Revealing vibronic coupling in chlorophyll c1 by polarization-controlled 2D electronic spectroscopy
Graphical abstract
Introduction
Chlorophylls and chlorophyll-like molecules have received a significant amount of attention through the years due to their major role in photosynthesis, as they belong to the main molecular group responsible for light absorption, excitation energy transfer and charge separation during the solar energy utilization process [1]. Naturally, a lot of effort has been dedicated to trying to understand the electronic structure and excitation dynamics of these molecules. The well-known Gouterman model, originally applied to the porphyrin molecules, describes two main transitions in chlorophylls as separate electronic transitions, denoted as Qy and Qx, with almost perpendicular mutual orientation of transition dipole moments [2]. However, a recent comprehensive study of a wide range of chlorophyll-like molecules has shown that vibronic coupling between these two states must be taken into account in order to describe the photophysical properties and excitation dynamics in these molecules correctly [3].

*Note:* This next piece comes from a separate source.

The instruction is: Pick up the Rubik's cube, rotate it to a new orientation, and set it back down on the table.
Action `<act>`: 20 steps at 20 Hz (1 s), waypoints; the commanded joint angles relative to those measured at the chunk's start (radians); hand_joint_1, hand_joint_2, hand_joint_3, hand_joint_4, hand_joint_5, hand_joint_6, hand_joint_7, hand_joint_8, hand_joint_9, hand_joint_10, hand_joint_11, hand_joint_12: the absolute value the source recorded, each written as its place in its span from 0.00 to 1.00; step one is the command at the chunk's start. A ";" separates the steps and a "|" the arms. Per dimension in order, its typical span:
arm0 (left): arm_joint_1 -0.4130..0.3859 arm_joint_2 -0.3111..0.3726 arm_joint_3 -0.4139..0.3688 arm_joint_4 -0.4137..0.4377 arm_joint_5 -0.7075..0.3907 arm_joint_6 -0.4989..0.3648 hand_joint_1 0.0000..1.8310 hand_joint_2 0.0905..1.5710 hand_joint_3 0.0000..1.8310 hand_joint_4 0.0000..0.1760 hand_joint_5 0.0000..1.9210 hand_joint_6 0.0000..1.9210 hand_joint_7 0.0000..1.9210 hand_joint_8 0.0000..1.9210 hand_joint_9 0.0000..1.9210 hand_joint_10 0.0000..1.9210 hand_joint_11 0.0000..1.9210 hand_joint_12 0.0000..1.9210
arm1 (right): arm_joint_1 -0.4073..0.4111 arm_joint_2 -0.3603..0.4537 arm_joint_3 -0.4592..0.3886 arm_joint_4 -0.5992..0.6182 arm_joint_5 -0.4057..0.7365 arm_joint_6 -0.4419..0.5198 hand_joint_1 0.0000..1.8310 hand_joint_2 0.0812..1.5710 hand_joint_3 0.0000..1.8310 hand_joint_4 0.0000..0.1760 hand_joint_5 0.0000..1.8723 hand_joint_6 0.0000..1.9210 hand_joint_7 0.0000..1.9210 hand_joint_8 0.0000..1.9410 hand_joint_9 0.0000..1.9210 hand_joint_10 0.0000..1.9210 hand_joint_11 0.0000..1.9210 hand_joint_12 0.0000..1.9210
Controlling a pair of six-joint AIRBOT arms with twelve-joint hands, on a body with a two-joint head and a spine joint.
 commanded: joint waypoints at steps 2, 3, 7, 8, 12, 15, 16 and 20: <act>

Here we use a definition of the vibronic coupling as follows: it is an interaction between the purely electronic transition to the higher energy state (Qx) and vibronic transition of the lower energy state (Qy + a vibrational quantum ). This vibronic coupling entails sharing of the oscillator strength between the states, as well as mixing of their characters, resulting in reorientation of the transition dipole moments [3], [4]. The mixing of the states depends both on coupling strength and resonance detuning between Qx and Qy + transitions. It is noteworthy, that vibronic coupling in molecular dimers and larger aggregates was suggested to speed up energy transfer in multichromophore complexes [4], [5]. Although vibronic coupling in chlorophylls is anticipated, it is very difficult to observe, which is the aim of this study.
Two-dimensional electronic spectroscopy (2DES) is very well-suited for exploring couplings and superpositions between quantum states [6], [7]. Specifically, it has been employed for studying vibrational coherences in chlorophyll-type molecules [8], [9], [10]. However, to observe the vibronic coupling between two electronic energy states is challenging. There are several technical complications involved. Since the energy splitting between the tentative Qy and Qx transitions is large, it is difficult to excite their superposition with the same laser pulse [3]. Additionally, the Qx transition (higher in energy) is generally very weak and 2D signals scale super-linearly with the transition dipole moment. Therefore, high dynamic range of detection is required to discern signals arising from the coupling between the two states [11]. Lastly, the most common 2DES experiments are done with the polarization of all the laser pulses set parallel to each other. Such experiments have no selectivity for detecting vibronically coupled transitions, instead they are dominated by the Franck-Condon vibrational wavepacket signals on the ground and excited electronic states.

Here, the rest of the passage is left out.